▸ EXERCISE OBJECTIVE:
Write out each line of the material below exactly as given.

▸ DATA PROVIDED:
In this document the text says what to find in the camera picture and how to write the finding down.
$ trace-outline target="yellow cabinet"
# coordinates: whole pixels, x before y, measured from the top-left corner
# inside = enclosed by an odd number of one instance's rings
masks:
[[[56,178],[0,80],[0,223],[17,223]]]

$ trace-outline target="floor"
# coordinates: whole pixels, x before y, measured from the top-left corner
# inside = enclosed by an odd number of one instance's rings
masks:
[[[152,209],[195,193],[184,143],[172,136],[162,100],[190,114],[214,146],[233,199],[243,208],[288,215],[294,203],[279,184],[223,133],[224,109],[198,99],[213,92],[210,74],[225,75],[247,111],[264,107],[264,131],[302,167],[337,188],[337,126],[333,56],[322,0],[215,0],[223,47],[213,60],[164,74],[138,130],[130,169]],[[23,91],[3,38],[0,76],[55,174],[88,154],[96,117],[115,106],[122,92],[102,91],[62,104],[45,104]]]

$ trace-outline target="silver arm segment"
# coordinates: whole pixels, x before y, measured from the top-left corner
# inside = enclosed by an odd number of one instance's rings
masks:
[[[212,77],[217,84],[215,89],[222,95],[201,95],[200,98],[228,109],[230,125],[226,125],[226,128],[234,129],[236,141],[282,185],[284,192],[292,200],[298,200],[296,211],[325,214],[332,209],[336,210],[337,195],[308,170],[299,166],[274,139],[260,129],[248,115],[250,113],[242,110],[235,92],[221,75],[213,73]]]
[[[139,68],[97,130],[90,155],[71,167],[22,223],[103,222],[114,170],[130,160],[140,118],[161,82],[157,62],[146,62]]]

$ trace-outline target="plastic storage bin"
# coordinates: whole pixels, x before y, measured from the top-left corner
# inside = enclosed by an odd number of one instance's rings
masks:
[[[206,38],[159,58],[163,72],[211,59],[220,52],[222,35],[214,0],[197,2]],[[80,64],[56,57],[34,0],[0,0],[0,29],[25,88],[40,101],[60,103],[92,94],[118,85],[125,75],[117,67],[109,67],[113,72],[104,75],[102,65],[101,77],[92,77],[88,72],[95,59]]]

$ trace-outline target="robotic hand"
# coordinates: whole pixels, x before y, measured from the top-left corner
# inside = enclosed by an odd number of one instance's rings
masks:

▸ OUTPUT FOR THIS EXERCISE:
In this document the text says what to find in the camera picture and how to write the finding down.
$ trace-outline target="yellow cabinet"
# coordinates: whole pixels, x before y, measured from the top-left corner
# inside = enclosed by an odd number of one instance's rings
masks:
[[[56,178],[0,80],[0,223],[17,223]]]

$ trace-outline target="floor"
# coordinates: whole pixels, x before y, measured from the top-left corner
# inside = enclosed by an odd number of one instance's rings
masks:
[[[152,209],[195,193],[184,143],[172,136],[162,100],[190,114],[214,146],[233,199],[243,208],[288,215],[294,203],[279,184],[223,133],[224,109],[198,99],[213,92],[210,74],[225,75],[247,111],[264,107],[264,131],[302,167],[337,188],[337,126],[333,56],[322,0],[215,0],[223,47],[213,60],[164,74],[138,130],[130,169]],[[23,91],[3,38],[0,76],[55,174],[88,154],[96,117],[115,106],[122,92],[102,91],[62,104],[45,104]]]

$ trace-outline target="silver arm segment"
# coordinates: whole pixels, x before y, measured from the top-left corner
# inside = enclosed by an odd number of one instance's rings
masks:
[[[212,77],[217,84],[215,89],[222,95],[201,95],[200,98],[228,109],[230,125],[226,125],[226,128],[234,129],[236,141],[282,185],[284,192],[292,200],[298,200],[296,211],[325,214],[332,209],[336,210],[337,195],[308,170],[299,166],[274,139],[260,129],[248,115],[250,113],[242,110],[235,92],[221,75],[213,73]]]
[[[139,68],[97,130],[90,155],[71,167],[22,223],[103,222],[114,170],[130,160],[140,118],[161,82],[157,62],[146,62]]]

$ trace-outline target="plastic storage bin"
# coordinates: whole pixels, x before y, measured from the top-left corner
# inside = enclosed by an odd number of one instance's rings
masks:
[[[206,38],[159,58],[163,72],[211,59],[220,52],[222,35],[214,0],[197,2]],[[80,64],[56,57],[34,0],[0,0],[0,29],[25,88],[40,101],[60,103],[92,94],[118,85],[125,75],[117,67],[109,67],[113,72],[104,75],[102,65],[101,77],[92,77],[88,72],[95,59]]]

$ trace-outline target="robotic hand"
# coordinates: whole pixels, x before y, measured from the top-left corner
# inside = enclosed by an odd number of one instance's rings
masks:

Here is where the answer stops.